** Opening Data under study block **

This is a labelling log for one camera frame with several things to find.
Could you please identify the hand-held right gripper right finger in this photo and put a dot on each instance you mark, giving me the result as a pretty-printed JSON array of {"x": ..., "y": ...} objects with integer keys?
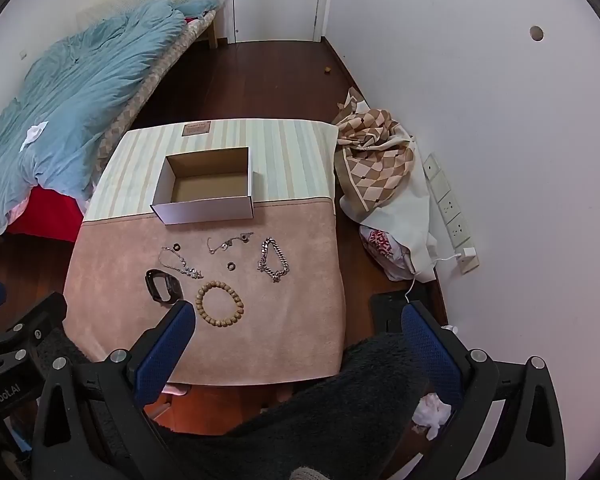
[{"x": 430, "y": 352}]

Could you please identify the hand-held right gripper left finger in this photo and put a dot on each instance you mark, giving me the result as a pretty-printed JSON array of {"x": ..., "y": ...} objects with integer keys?
[{"x": 164, "y": 355}]

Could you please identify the black wrist band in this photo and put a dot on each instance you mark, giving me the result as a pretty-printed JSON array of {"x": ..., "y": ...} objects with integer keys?
[{"x": 172, "y": 287}]

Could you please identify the cardboard box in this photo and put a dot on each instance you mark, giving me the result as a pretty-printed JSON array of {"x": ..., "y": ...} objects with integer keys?
[{"x": 205, "y": 187}]

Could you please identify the pink object under table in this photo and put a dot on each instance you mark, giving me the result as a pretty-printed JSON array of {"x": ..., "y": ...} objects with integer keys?
[{"x": 177, "y": 389}]

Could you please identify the crumpled white tissue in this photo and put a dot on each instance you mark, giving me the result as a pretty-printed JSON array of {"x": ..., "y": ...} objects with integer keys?
[{"x": 432, "y": 410}]

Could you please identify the black flat floor object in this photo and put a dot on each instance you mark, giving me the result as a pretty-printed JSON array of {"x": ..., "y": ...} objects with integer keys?
[{"x": 385, "y": 310}]

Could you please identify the red bed sheet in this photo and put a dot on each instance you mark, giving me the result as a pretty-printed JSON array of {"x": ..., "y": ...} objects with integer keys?
[{"x": 47, "y": 215}]

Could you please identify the white charger plug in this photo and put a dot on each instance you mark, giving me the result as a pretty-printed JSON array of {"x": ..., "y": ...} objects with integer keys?
[{"x": 468, "y": 253}]

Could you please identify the red and white plastic bag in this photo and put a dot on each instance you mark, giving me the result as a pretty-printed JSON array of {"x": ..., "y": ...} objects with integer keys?
[{"x": 382, "y": 247}]

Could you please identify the striped and pink table cloth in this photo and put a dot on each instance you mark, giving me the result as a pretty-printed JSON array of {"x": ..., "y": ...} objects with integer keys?
[{"x": 280, "y": 320}]

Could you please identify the checkered brown cloth pile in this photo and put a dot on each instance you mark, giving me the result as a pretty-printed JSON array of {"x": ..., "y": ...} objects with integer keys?
[{"x": 405, "y": 220}]

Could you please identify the white paper sheet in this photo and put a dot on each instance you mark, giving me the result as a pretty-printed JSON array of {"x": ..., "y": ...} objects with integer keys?
[{"x": 34, "y": 134}]

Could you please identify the grey knit cloth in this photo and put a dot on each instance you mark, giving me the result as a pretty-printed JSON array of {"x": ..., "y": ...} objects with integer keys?
[{"x": 307, "y": 473}]

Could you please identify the brown checked cloth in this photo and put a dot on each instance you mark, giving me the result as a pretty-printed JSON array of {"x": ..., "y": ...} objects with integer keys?
[{"x": 375, "y": 150}]

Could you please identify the blue duvet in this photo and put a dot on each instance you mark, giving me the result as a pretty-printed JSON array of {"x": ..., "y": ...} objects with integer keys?
[{"x": 80, "y": 90}]

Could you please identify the brown cloth label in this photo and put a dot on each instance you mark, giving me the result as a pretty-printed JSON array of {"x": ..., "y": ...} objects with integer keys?
[{"x": 196, "y": 128}]

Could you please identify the checked beige mattress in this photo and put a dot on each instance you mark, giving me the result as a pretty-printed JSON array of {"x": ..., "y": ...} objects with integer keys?
[{"x": 150, "y": 85}]

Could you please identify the wooden bed leg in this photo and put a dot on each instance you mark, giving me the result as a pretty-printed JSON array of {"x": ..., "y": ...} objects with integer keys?
[{"x": 214, "y": 32}]

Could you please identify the white door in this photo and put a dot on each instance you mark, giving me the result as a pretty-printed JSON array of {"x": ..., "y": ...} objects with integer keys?
[{"x": 275, "y": 0}]

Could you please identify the white wall socket row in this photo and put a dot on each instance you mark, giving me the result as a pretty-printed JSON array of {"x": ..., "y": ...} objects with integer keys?
[{"x": 450, "y": 207}]

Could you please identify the round wall hole cover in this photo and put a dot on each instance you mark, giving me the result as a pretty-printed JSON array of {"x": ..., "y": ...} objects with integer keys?
[{"x": 536, "y": 33}]

** Closing Data under study block **

**Your task**
Only the lines from the one containing "Could you please identify the checked" through the final line above should be duplicated, exactly as they stand.

**Solution for this exercise**
Could you please identify the checked beige mattress in this photo and put a dot on each instance you mark, giving me the result as a pretty-printed JSON array of {"x": ..., "y": ...} objects with integer keys?
[{"x": 150, "y": 85}]

Could you please identify the wooden bed leg in this photo and put a dot on each instance you mark, giving me the result as a pretty-printed JSON array of {"x": ..., "y": ...} objects with integer keys?
[{"x": 214, "y": 32}]

Could you please identify the white door in this photo and put a dot on each instance you mark, giving me the result as a pretty-printed JSON array of {"x": ..., "y": ...} objects with integer keys?
[{"x": 275, "y": 0}]

Could you please identify the white wall socket row in this photo and put a dot on each instance you mark, giving me the result as a pretty-printed JSON array of {"x": ..., "y": ...} objects with integer keys?
[{"x": 450, "y": 207}]

Could you please identify the round wall hole cover in this photo and put a dot on each instance you mark, giving me the result as a pretty-printed JSON array of {"x": ..., "y": ...} objects with integer keys?
[{"x": 536, "y": 33}]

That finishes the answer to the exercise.